Trump’s approval rating has plummeted – Gallup now has his support down a staggering 10 points to 39 percent over the last month – and Democratic challenger Joe Biden leads him by an average of 10 points among registered voters nationally, as well in most of the key battleground states.

Trump’s words, tweets and actions during the coronavirus pandemic and its economic fallout – and now the unrest over the killing of Floyd by a white police officer – cost him among almost all demographics. His support among older voters and white working-class voters is eroding. Younger voters are warming to Biden, and Trump is considered positively toxic among female voters. He now trails Biden among female voters by 25 points.

The polling data has so peeved the president that his campaign took the almost comical step of sending a cease-and-desist letter to CNN, demanding that it retract and apologise for a poll it published over the weekend showing the president trailing Biden by 14 points among registered voters nationwide. The poll, the campaign claimed, was “designed to mislead American voters through a biased questionnaire and skewed sampling”.

A CNN spokesman said the network stands by the poll.

If the US presidential election were to be held tomorrow, Trump would most likely not survive.

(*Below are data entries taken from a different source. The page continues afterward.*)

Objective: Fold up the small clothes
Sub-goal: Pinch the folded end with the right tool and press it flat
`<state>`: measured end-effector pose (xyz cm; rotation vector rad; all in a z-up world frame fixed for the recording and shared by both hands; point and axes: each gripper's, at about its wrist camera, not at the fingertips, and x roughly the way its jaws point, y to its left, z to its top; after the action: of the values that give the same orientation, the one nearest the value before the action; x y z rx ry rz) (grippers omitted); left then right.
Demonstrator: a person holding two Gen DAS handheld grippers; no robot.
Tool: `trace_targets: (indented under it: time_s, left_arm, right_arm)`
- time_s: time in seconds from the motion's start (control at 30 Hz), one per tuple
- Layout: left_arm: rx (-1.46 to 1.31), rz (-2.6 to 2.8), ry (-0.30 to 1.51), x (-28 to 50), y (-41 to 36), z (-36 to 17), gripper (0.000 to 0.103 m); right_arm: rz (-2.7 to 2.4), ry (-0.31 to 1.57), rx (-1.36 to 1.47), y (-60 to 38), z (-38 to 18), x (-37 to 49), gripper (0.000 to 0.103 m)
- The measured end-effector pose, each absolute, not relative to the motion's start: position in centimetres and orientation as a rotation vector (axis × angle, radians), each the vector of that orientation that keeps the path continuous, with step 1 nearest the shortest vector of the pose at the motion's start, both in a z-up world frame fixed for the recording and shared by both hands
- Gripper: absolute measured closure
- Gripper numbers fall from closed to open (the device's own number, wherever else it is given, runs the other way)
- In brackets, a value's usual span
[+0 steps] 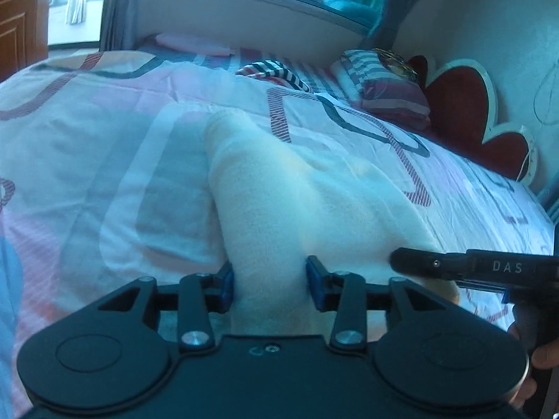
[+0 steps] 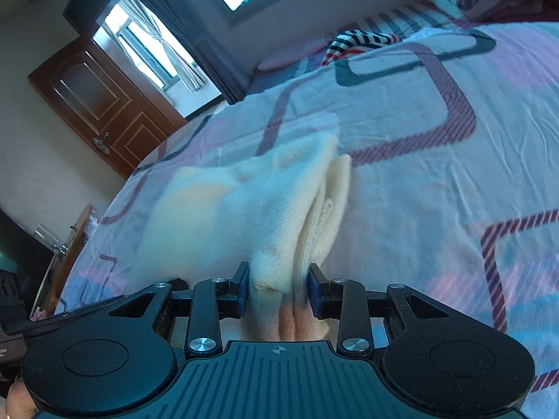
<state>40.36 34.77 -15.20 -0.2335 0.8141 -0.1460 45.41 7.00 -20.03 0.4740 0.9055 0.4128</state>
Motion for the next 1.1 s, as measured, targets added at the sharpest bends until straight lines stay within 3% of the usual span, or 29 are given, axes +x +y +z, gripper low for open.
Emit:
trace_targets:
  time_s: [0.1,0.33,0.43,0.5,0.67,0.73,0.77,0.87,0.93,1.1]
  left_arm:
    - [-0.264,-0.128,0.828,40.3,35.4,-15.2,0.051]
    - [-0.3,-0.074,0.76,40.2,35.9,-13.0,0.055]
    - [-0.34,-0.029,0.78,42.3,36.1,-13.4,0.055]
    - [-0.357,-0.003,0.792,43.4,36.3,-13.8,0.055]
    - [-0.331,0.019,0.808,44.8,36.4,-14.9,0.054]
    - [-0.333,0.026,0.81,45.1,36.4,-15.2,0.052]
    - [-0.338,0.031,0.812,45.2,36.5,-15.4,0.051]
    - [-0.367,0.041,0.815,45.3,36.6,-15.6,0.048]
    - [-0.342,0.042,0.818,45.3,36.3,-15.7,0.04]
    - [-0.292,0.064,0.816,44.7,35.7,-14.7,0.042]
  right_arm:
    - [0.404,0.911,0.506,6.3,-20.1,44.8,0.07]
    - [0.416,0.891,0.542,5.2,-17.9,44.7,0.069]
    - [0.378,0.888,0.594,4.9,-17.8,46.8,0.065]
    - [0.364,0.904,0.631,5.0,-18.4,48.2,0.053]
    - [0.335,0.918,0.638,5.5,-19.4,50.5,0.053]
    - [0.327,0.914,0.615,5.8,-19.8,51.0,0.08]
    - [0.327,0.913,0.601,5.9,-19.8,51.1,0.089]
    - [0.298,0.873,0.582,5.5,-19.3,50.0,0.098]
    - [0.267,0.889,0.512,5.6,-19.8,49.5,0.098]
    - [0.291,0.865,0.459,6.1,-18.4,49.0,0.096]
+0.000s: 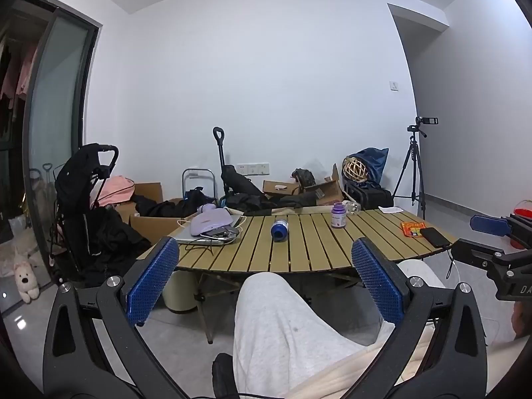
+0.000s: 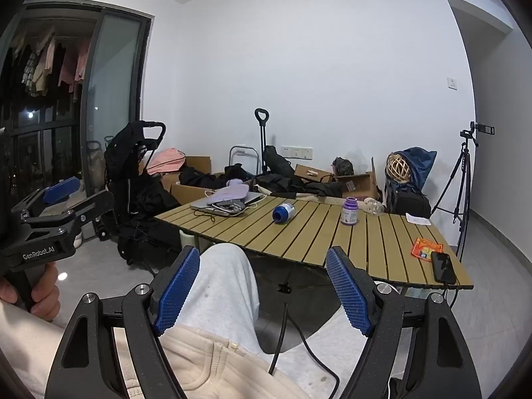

But it’s not being held tomorrow. November 3 is still five months away, and 2020 has been nothing if not full of surprises so far.

Racists exist

The most recent election-shattering sequences of events – widespread social unrest over police brutality and racism – would seem to favour the challenger. Professed public support for the protesters’ cause is strong (support for the protests themselves is more muddled, however) and Trump regularly receives low marks for his handling of race relations.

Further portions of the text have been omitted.